Nursing Diagnosis: What It Is, What It Is Not
Learning Objectives
After reading the chapter, the following questions should be answered:
What is the bifocal clinical practice model?
How do nursing diagnoses differ from collaborative problems?
How are collaborative problems written?
Is monitoring an intervention?
As discussed in Chapter 2, the official NANDA-I definition of nursing diagnosis reads, “Nursing diagnosis is a clinical judgment about an individual, family, or community response to actual or potential health problems or life processes. Nursing diagnosis provides the basis for selection of nursing interventions to achieve outcomes for which the nurse has accountability” (NANDA-I, 2009). But what about other clinical situations—those that nursing diagnosis does not cover, those that necessitates nursing intervention and medical interventions? Where do they fit within the scope of nursing practice? What about clinical situations in which both the nurses and physicians must prescribe interventions to achieve outcomes?
Collaboration With Other Disciplines
The practice of nursing requires three different types of nursing responsibilities:
Assessing for and validating nursing diagnoses, providing interventions for treatment, and evaluating progress
Monitoring for physiologic instability and collaborating with physicians/physician assistants and nurse practitioners, who determine medical treatment
Consulting with other disciplines (physical therapy, occupational therapy, social service, respiratory therapy, pharmacology) to increase the nurse’s expertise in providing care to a particular individual
When nurses collaborate with other disciplines such as physical therapy, nutrition, respiratory therapy, and social service, they may offer recommendations for the management of a problem. These recommendations can be either made informally to the nurse and added to the care plan at the discretion of the nurse or ordered by the discipline on the order record according to the institutional policies.
Carp’s Cues
Other disciplines should not add interventions to the care plan unless it is a multidiscipline care plan. These interventions on a multidiscipline care plan would indicate what discipline is prescribing and providing care. When the care plan is not multidisciplinary and a physical therapist has recommendations for nursing interventions for an individual, the nurse and the physical therapist will determine whether these interventions are to be added to the care plan. This is the same as when a physician requests a specialist to see an individual. The specialist usually does not write orders for the individual but instead communicates recommendations in a consultation report.

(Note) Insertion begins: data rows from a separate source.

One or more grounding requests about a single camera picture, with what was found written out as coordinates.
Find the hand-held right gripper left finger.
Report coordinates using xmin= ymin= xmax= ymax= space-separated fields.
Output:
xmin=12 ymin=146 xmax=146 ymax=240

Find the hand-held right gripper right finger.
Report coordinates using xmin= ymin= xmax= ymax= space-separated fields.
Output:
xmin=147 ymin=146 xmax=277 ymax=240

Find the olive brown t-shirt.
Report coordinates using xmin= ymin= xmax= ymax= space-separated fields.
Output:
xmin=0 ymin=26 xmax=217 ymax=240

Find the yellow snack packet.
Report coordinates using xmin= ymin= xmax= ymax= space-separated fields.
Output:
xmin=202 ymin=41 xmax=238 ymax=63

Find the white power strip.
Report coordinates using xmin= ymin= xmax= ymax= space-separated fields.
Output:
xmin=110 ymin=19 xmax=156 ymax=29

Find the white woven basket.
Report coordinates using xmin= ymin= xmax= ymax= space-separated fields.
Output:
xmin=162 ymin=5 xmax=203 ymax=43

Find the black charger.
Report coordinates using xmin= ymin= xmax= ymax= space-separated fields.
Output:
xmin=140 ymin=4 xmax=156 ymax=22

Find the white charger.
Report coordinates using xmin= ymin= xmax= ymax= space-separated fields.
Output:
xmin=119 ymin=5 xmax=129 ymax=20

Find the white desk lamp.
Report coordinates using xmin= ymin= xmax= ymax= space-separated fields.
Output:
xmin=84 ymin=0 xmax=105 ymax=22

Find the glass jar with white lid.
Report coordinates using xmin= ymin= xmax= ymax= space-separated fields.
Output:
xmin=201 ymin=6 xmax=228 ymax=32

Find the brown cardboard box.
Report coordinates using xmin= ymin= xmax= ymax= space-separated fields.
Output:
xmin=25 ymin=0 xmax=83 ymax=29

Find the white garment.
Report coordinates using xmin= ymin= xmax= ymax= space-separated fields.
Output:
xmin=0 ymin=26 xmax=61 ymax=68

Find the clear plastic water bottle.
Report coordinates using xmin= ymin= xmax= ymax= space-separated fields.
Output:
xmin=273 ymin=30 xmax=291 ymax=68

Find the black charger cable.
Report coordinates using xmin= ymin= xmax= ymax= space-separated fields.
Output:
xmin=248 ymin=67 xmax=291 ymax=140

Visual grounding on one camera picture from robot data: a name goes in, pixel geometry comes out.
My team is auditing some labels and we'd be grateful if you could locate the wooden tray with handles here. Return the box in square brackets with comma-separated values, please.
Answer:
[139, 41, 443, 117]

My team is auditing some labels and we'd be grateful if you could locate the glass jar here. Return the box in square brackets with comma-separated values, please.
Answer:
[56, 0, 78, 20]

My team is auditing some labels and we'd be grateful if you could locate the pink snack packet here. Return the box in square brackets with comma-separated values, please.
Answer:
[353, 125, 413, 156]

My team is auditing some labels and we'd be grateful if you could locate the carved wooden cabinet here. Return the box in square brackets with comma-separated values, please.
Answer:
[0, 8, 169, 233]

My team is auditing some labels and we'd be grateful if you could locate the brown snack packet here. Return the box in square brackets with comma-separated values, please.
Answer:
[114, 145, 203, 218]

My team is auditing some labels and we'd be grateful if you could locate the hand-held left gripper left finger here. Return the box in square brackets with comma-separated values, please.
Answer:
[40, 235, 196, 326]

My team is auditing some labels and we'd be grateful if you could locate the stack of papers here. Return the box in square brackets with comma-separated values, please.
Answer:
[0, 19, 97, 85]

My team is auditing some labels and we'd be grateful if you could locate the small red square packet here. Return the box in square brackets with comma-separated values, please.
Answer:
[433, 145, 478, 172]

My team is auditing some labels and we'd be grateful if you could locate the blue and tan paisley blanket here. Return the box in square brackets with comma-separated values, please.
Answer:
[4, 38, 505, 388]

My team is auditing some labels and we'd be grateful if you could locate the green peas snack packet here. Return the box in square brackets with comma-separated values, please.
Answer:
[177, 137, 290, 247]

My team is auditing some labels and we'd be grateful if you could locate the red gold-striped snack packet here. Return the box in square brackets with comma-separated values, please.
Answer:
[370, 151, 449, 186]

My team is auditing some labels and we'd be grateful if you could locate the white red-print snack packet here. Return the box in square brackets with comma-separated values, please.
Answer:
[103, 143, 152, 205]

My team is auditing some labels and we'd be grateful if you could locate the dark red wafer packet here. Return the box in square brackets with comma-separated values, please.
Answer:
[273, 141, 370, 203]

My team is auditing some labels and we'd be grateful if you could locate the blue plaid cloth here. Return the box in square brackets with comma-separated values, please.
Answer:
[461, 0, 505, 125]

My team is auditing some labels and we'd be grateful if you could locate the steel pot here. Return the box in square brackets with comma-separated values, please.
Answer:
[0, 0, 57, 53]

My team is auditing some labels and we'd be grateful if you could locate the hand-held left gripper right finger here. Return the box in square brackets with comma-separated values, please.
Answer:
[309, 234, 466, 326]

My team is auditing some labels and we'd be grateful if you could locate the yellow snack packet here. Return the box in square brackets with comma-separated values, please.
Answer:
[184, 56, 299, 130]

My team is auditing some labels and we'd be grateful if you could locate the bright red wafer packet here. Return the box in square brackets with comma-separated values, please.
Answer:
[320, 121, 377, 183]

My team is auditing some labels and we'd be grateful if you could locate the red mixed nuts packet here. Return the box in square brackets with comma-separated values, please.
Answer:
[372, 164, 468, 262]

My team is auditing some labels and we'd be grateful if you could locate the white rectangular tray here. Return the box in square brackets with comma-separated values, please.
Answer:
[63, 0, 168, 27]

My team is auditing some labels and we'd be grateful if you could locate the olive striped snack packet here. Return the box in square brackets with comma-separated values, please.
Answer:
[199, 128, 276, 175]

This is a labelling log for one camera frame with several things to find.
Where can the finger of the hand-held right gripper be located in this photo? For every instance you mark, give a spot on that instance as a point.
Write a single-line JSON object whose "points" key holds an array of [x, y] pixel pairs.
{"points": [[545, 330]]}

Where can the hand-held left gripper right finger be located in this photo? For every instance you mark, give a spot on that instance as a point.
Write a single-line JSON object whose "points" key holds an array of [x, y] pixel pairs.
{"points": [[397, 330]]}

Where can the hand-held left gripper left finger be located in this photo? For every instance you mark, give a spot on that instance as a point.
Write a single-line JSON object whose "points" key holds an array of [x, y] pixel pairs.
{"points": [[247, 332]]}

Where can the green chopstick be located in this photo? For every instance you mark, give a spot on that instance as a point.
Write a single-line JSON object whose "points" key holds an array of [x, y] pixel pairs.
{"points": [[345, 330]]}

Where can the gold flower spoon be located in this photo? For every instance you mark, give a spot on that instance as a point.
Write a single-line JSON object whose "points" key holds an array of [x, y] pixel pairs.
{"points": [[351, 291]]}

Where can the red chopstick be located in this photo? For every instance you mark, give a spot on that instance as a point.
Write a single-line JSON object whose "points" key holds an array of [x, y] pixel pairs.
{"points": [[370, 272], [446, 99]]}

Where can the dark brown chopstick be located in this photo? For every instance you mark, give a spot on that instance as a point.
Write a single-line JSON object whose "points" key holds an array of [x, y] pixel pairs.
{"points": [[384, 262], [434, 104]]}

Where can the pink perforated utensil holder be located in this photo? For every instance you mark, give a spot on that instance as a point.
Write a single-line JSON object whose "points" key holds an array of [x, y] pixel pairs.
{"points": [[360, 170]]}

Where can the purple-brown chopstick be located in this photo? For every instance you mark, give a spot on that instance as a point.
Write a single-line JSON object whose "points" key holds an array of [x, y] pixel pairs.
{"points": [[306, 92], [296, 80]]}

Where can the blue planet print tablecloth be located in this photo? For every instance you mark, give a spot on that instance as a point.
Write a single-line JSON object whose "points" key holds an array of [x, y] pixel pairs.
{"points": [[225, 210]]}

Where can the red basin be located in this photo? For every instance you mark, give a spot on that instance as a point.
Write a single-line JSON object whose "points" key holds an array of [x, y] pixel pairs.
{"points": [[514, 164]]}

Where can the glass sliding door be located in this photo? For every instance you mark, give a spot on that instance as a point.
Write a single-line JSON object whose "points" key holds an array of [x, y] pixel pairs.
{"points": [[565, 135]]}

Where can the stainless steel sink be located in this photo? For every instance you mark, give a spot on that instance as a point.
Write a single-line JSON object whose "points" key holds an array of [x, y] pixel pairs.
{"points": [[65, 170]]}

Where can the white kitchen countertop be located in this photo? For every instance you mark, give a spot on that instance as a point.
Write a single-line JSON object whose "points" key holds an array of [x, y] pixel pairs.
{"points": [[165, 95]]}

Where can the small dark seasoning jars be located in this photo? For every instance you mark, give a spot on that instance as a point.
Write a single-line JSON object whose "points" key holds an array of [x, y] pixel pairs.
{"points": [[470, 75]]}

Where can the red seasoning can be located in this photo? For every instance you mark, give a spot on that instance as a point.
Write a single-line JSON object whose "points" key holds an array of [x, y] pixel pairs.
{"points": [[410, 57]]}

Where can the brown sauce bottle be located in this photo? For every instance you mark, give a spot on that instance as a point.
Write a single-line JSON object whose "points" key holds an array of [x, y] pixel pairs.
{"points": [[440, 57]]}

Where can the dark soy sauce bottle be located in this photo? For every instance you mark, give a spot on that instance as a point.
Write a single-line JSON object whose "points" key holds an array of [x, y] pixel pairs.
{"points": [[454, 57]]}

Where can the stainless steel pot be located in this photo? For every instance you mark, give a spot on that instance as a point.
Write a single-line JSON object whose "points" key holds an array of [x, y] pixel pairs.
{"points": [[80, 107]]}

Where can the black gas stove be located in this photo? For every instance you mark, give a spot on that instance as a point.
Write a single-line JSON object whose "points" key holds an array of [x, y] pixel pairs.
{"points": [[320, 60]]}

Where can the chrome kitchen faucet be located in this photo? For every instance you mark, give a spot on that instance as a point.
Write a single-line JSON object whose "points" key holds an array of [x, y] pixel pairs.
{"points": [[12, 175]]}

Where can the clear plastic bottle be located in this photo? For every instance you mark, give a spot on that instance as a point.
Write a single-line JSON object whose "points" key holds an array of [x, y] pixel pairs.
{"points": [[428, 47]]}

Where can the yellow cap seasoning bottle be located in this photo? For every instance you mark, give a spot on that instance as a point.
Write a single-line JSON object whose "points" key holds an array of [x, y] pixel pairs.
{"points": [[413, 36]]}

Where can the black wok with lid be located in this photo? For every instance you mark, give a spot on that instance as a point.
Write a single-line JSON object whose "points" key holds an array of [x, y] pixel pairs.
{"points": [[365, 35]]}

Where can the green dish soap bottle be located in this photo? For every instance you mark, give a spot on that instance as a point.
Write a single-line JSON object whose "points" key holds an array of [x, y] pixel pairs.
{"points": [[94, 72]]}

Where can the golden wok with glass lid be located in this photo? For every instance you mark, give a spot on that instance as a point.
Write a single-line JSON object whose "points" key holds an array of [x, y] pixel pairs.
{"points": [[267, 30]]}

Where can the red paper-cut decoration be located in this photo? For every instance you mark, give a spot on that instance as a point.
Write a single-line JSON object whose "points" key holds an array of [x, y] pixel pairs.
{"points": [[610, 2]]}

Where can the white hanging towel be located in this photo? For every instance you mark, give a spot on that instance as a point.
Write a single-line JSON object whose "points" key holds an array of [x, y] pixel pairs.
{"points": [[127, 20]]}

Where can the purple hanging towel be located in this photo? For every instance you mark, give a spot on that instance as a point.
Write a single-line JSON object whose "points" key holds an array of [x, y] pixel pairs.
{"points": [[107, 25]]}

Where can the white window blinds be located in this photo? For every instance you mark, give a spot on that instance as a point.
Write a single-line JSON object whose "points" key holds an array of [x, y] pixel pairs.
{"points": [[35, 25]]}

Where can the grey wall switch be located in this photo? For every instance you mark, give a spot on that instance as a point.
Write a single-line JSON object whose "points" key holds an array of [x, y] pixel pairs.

Bifocal Clinical Practice Model
In 1983, Carpenito introduced a model for practice that describes the clinical focus of professional nurses in addition to NANDA-I nursing diagnoses. This bifocal clinical practice model identifies the two clinical situations in which nurses intervene: one as primary prescriber and the other in collaboration with medicine. This model not only organizes the focus of nursing practice, but also helps distinguish nursing from other health-care disciplines (Fig. 4.1).
Carp’s Cues
Collaborative problems are specifically defined as physiological; problems that are at risk to occur or have occurred that require both medicine and nursing interventions to treat. Collaboration with other disciplines (e.g., physical therapy, nutrition, respiratory therapy, and the use of nursing diagnosis) is discussed earlier.
Nursing derives its knowledge from various disciplines, including biology, medicine, pharmacology, psychology, nutrition, and physical therapy. Nursing differs from other disciplines in its broad range of knowledge. Figure 4.2 illustrates the varied types of this knowledge as compared with other disciplines. Certainly, the nutritionist has more expertise in the field of nutrition, and the pharmacist in the field of therapeutic pharmacology, than any nurse has. But every nurse brings knowledge of nutrition and pharmacology to individual interactions that is appropriate for most clinical situations. (Note that when a nurse’s knowledge is insufficient, nursing practice calls for consultation with appropriate disciplines.)
No other discipline has this wide knowledge base, possibly explaining why past attempts to substitute other disciplines for nursing have proved costly and ultimately unsuccessful. For this reason, any workable model for nursing practice must encompass all the varied situations in which nurses intervene while also identifying situations in nursing that nonnursing personnel must address.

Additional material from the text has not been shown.